A recent decision from the Second District California Court of Appeal highlights the importance of employers making timely payments of arbitration fees and offers a glimpse of one of the several potential outcomes of a case pending before the California Supreme Court involving the same issue.
In this decision, Sanders v. Superior Court (2025) 110 Cal.App.5th 1304, former employee Mone Yvette Sanders had filed a lawsuit against her former employer Edward Jones. Sanders’ complaint alleged class action claims and claims under California’s Private Attorneys General Act based on purported violations of the California Labor Code. At the trial court level, Edward Jones had successfully enforced an arbitration agreement signed by Sanders during her employment, thereby dismissing Sanders’ class action claims, moving Sanders’ individual claims into arbitration, and staying Sanders’ representative PAGA claims pending arbitration.
During the course of the arbitration of Sanders’ individual claims, the arbitration service provider (JAMS) issued an invoice for $54,000, indicating, “Payment is due upon receipt,” and noting “Please see California Code of Civil Procedure sections 1281.97 – 1281.99 regarding the payment of fees for this arbitration.”
California Code of Civil Procedure section 1281.98, which the JAMS invoice referenced, requires that in an employment arbitration, the party who drafted the arbitration agreement (typically the employer) must pay fees required to continue the arbitration within 30 days of their due date. Failure to pay invoices within 30 days of their due date waives an employer’s right to require an employee proceed with arbitration.
Thirty-five days after issuance of the invoice, JAMS emailed the parties that the $54,000 invoice remained unpaid. In response, Sanders’ counsel asserted that Edward Jones had violated section 1281.98 by failing to pay arbitration fees within 30 days of their due date. That same day, Edward Jones made payment of the invoice in full.

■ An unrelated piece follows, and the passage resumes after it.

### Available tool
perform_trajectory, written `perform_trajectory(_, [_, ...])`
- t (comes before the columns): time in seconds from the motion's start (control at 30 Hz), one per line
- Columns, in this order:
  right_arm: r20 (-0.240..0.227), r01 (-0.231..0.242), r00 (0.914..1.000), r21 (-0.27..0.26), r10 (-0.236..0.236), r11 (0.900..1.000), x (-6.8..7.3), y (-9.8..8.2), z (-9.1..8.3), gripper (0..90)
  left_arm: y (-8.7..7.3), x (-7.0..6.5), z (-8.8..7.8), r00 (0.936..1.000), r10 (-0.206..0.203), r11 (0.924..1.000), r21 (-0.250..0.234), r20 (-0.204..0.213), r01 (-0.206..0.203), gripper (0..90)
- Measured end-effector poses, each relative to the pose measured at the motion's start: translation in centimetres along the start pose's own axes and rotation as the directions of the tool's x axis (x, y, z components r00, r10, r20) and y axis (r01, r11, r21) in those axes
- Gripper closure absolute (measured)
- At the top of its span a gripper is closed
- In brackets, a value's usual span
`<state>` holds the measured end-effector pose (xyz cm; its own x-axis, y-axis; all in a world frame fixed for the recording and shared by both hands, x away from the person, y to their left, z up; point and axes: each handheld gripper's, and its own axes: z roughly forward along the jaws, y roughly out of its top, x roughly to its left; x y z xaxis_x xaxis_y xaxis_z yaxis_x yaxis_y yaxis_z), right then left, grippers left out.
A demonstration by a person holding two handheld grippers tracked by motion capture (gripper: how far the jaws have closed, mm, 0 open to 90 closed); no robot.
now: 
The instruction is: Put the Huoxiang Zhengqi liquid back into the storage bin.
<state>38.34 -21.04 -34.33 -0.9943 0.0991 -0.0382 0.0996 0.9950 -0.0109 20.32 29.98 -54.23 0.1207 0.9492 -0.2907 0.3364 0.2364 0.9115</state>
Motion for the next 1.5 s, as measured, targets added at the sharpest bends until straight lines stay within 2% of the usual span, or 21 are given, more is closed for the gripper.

Sanders then filed a motion in the trial court to return proceedings to the trial court, pursuant to section 1281.98. The trial court denied Sanders’ motion, finding that the Federal Arbitration Act (FAA) preempted section 1281.98, because the provision discriminated against arbitration and imposed procedural requirements that interfered with its fundamental attributes. Sanders appealed.
The Court of Appeal disagreed with the trial court, reasoning that section 1281.98’s imposition of a 30-day time limit to pay arbitration fees does not hinder arbitration, but rather, promotes it as an expedited and cost-efficient way to resolve disputes. As such, the Court of Appeal concluded that section 1281.98 is not preempted by the FAA and Edward Jones had waived its right to require Sanders to pursue her individual claims in arbitration.
The California Supreme Court is presently weighing the same question, that is, whether section 1281.98 is preempted by the FAA, in another matter: Hohenshelt v. Superior Court (S284498). The facts in Hohenshelt are similar to those in Sanders. In Hohenshelt, a former employee sued his former employer for claims under the California Fair Employment and Housing Act and the California Labor Code. The employer successfully compelled arbitration, and arbitration commenced through JAMS. During the course of arbitration, the employer paid an arbitration invoice past section 1281.98’s 30-day deadline, and the employee moved to return the matter to court pursuant to section 1281.98. While the trial court denied the employee’s request to return the matter to court, the employee appealed the trial court’s ruling. On appeal, the employer argued that section 1281.98 is preempted by the FAA but, like the court in Sanders, the appellate court determined that section 1281.98 was not preempted because section 1281.98 furthers the goals of arbitration rather than frustrating them.
The Hohenshelt decision is currently under review by the California Supreme Court. The Court heard arguments in the Hohenshelt case on May 21 and 22, 2025, and a decision is expected in the coming weeks.
The Sanders and Hohenshelt case decisions underscore that it remains crucial for California employers to make timely payments of arbitration invoices in order to enjoy the benefits of arbitration agreements.